ABOUT THIS EXERCISE: Copy each line of the data exactly. Leave nothing out.

____________

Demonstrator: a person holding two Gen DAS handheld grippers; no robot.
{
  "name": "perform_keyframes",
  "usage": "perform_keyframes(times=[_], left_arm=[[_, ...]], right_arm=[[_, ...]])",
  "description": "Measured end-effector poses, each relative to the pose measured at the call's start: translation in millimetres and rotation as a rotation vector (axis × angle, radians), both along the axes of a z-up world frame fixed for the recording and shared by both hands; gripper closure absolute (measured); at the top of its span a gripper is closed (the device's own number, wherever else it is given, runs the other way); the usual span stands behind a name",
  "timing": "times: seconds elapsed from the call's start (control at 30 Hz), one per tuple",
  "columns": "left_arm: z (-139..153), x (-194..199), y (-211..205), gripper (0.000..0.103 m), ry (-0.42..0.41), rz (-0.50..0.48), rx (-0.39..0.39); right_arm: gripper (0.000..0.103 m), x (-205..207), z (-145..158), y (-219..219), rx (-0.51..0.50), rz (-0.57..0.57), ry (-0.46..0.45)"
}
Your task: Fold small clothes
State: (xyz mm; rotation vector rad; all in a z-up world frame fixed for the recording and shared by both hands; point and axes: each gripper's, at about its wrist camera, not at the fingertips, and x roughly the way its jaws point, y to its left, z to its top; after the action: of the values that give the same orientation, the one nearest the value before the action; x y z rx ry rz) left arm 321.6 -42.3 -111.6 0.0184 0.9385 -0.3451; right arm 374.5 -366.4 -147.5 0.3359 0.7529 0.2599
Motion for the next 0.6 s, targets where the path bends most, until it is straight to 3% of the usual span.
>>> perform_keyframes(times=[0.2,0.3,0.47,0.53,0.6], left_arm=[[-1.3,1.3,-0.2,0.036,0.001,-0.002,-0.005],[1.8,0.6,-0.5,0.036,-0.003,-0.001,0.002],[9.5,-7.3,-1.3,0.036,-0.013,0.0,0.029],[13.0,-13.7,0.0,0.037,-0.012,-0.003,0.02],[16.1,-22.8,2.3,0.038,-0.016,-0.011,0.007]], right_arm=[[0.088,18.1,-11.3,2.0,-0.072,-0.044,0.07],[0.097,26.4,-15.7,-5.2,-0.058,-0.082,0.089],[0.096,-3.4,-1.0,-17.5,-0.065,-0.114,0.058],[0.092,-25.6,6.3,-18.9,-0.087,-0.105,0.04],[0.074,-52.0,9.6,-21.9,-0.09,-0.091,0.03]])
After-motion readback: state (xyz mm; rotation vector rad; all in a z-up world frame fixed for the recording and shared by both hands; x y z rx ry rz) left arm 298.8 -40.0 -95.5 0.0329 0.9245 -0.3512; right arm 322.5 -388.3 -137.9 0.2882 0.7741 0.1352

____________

RESPONSE:
Demonstrator: a person holding two Gen DAS handheld grippers; no robot.
{
  "name": "perform_keyframes",
  "usage": "perform_keyframes(times=[_], left_arm=[[_, ...]], right_arm=[[_, ...]])",
  "description": "Measured end-effector poses, each relative to the pose measured at the call's start: translation in millimetres and rotation as a rotation vector (axis × angle, radians), both along the axes of a z-up world frame fixed for the recording and shared by both hands; gripper closure absolute (measured); at the top of its span a gripper is closed (the device's own number, wherever else it is given, runs the other way); the usual span stands behind a name",
  "timing": "times: seconds elapsed from the call's start (control at 30 Hz), one per tuple",
  "columns": "left_arm: z (-139..153), x (-194..199), y (-211..205), gripper (0.000..0.103 m), ry (-0.42..0.41), rz (-0.50..0.48), rx (-0.39..0.39); right_arm: gripper (0.000..0.103 m), x (-205..207), z (-145..158), y (-219..219), rx (-0.51..0.50), rz (-0.57..0.57), ry (-0.46..0.45)"
}
Your task: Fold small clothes
State: (xyz mm; rotation vector rad; all in a z-up world frame fixed for the recording and shared by both hands; point and axes: each gripper's, at about its wrist camera, not at the fingertips, and x roughly the way its jaws point, y to its left, z to its top; after the action: of the values that give the same orientation, the one nearest the value before the action; x y z rx ry rz) left arm 321.6 -42.3 -111.6 0.0184 0.9385 -0.3451; right arm 374.5 -366.4 -147.5 0.3359 0.7529 0.2599
Motion for the next 0.6 s, targets where the path bends most, until it is straight to 3% of the usual span.
>>> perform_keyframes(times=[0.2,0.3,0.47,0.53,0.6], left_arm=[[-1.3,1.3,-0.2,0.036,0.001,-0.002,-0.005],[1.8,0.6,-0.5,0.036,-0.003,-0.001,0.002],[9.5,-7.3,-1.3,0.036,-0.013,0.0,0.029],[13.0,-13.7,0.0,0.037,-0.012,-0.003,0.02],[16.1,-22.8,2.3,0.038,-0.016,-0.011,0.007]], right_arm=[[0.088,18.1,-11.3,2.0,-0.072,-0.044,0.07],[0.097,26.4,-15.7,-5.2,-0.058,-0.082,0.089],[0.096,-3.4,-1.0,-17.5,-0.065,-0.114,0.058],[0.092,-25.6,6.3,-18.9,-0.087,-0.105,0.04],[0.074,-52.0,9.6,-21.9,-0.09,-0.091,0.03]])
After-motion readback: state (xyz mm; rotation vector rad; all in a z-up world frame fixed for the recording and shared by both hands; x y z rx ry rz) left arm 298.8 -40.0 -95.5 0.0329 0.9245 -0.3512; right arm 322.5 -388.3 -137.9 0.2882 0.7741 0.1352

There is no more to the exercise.